- _Task instructions_:
Look through the lines below, find those with the word "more", and copy them.

- _Dataset entries_:
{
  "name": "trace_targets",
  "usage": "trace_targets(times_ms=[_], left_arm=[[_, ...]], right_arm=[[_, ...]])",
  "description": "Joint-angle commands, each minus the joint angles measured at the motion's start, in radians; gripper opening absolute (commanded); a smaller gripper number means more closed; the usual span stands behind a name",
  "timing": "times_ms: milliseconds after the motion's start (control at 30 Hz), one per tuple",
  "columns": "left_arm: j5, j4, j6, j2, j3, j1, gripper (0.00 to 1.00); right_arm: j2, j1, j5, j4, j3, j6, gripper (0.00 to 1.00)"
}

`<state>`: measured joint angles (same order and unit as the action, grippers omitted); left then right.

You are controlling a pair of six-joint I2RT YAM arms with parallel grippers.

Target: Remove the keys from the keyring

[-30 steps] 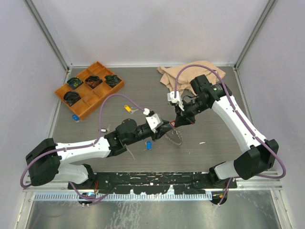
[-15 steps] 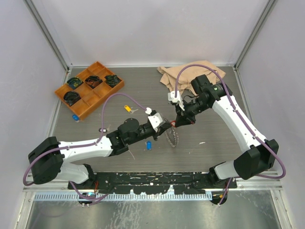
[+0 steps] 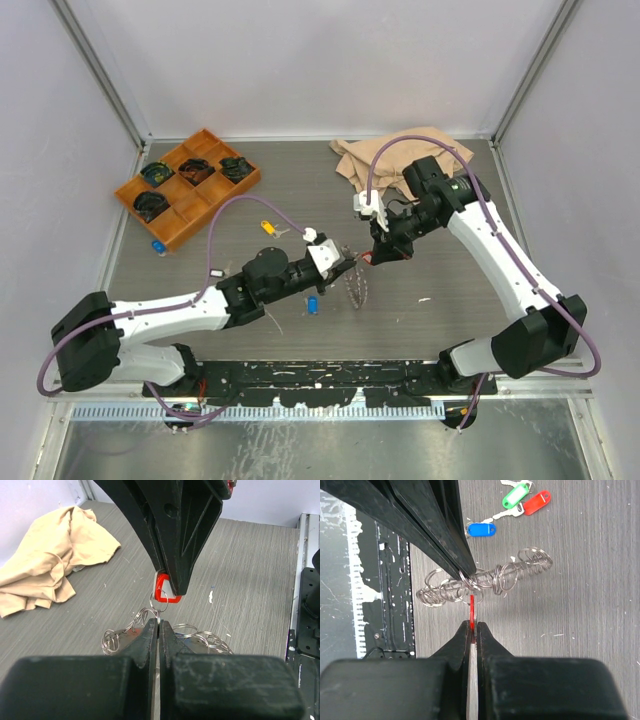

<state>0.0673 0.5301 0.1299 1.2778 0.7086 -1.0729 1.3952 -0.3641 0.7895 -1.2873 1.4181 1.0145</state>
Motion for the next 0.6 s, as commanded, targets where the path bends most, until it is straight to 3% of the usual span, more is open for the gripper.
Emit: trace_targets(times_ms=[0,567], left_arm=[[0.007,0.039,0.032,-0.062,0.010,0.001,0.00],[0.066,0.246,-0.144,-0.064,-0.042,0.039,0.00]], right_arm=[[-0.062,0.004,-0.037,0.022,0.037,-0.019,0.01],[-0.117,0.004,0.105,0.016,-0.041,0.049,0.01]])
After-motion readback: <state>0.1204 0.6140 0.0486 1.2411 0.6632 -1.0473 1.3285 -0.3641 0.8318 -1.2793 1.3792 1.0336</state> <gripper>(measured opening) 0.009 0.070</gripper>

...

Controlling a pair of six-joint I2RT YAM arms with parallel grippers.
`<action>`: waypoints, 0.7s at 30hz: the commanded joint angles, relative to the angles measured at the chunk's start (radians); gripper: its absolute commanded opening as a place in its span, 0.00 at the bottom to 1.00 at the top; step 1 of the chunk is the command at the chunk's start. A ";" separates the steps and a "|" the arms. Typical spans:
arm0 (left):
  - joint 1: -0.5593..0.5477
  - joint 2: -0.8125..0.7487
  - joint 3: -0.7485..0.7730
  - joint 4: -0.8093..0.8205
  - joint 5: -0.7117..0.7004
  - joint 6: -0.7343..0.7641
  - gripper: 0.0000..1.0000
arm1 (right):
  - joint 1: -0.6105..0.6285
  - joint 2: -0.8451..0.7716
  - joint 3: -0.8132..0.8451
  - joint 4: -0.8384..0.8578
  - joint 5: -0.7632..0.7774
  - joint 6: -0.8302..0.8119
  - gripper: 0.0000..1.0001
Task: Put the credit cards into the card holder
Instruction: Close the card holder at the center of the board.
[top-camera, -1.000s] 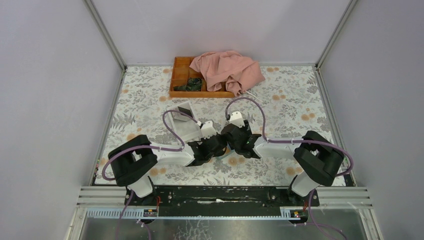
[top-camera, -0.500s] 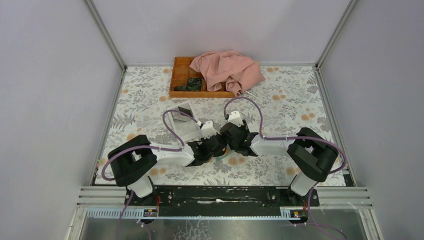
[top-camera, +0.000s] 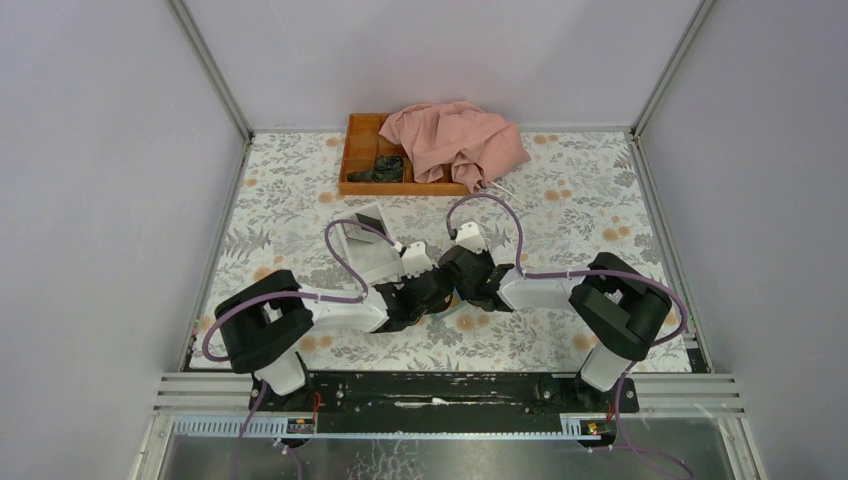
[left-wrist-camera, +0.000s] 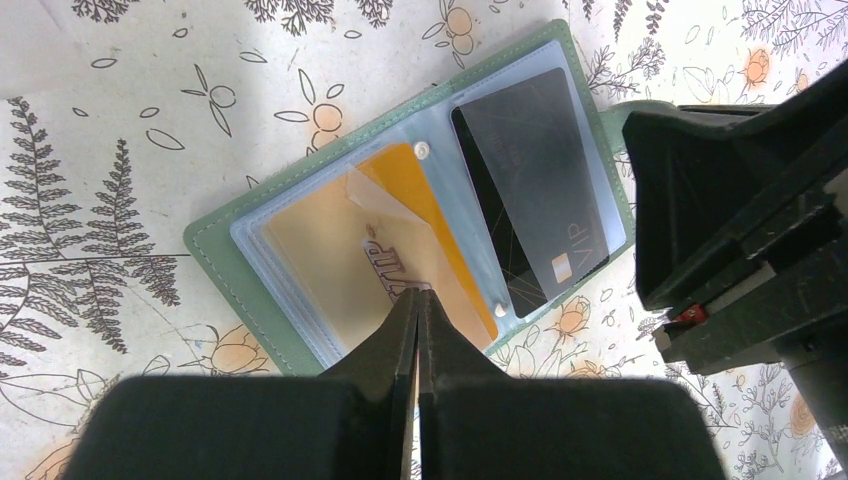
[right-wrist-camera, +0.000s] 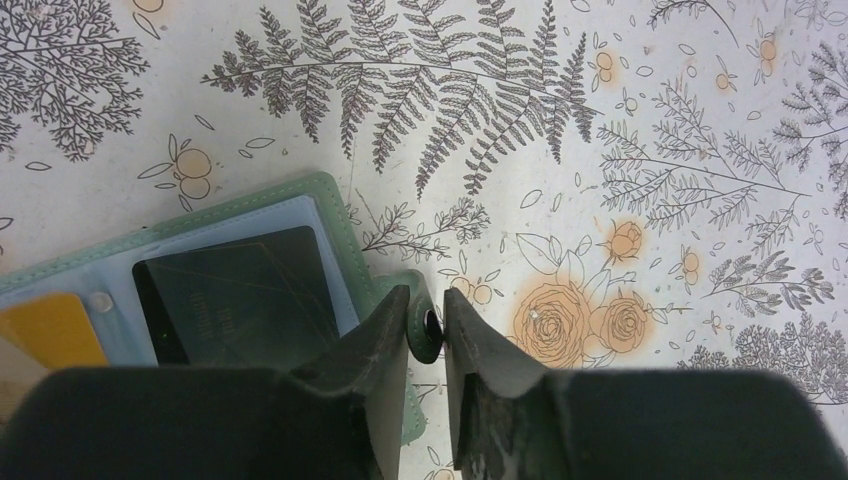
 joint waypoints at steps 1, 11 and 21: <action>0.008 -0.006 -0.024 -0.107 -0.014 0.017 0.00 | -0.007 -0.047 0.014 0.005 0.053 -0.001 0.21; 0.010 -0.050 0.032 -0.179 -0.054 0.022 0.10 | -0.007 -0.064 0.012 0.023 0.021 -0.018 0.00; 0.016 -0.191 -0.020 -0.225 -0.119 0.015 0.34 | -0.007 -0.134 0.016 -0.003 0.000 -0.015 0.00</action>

- _Result of this task_:
  "description": "Joint-angle commands, each minus the joint angles measured at the motion's start, in radians; gripper opening absolute (commanded); a smaller gripper number means more closed; the usual span stands behind a name",
Motion for the next 0.6 s, as commanded, targets where the path bends most, until it is straight to 3% of the usual span, more is open for the gripper.

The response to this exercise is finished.